RAW DATA Start Marker

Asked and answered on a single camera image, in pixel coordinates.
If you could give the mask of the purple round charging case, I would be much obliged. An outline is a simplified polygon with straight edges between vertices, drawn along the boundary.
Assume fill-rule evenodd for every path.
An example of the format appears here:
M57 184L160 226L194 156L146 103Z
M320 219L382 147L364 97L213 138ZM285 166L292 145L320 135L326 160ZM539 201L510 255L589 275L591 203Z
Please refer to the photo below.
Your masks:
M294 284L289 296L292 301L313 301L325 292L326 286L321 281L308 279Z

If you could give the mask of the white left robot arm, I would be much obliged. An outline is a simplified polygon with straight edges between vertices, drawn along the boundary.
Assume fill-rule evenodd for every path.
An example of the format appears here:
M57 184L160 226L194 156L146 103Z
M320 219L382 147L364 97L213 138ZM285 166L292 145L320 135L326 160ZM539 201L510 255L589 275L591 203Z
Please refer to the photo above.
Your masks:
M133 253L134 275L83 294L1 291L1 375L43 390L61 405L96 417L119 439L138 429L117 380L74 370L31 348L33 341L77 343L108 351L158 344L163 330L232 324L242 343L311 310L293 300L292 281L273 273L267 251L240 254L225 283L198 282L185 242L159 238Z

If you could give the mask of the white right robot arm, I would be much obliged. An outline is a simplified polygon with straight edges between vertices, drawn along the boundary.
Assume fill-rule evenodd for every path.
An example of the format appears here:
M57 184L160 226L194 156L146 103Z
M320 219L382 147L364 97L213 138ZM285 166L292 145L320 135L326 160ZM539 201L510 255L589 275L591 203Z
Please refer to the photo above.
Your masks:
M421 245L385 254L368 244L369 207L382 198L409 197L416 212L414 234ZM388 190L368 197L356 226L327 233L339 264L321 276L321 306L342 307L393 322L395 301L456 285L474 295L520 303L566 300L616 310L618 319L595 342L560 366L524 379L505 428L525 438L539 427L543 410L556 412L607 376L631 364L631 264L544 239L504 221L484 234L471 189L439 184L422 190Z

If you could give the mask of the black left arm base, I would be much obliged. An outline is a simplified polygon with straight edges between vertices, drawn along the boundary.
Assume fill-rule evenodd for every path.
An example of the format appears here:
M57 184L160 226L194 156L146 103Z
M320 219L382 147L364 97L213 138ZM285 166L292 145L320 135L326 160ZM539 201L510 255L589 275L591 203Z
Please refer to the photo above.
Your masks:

RAW DATA End Marker

Please state how many lines in the records above hold the word "simplified", giving only the number.

--- ANSWER TO THE EXERCISE ---
4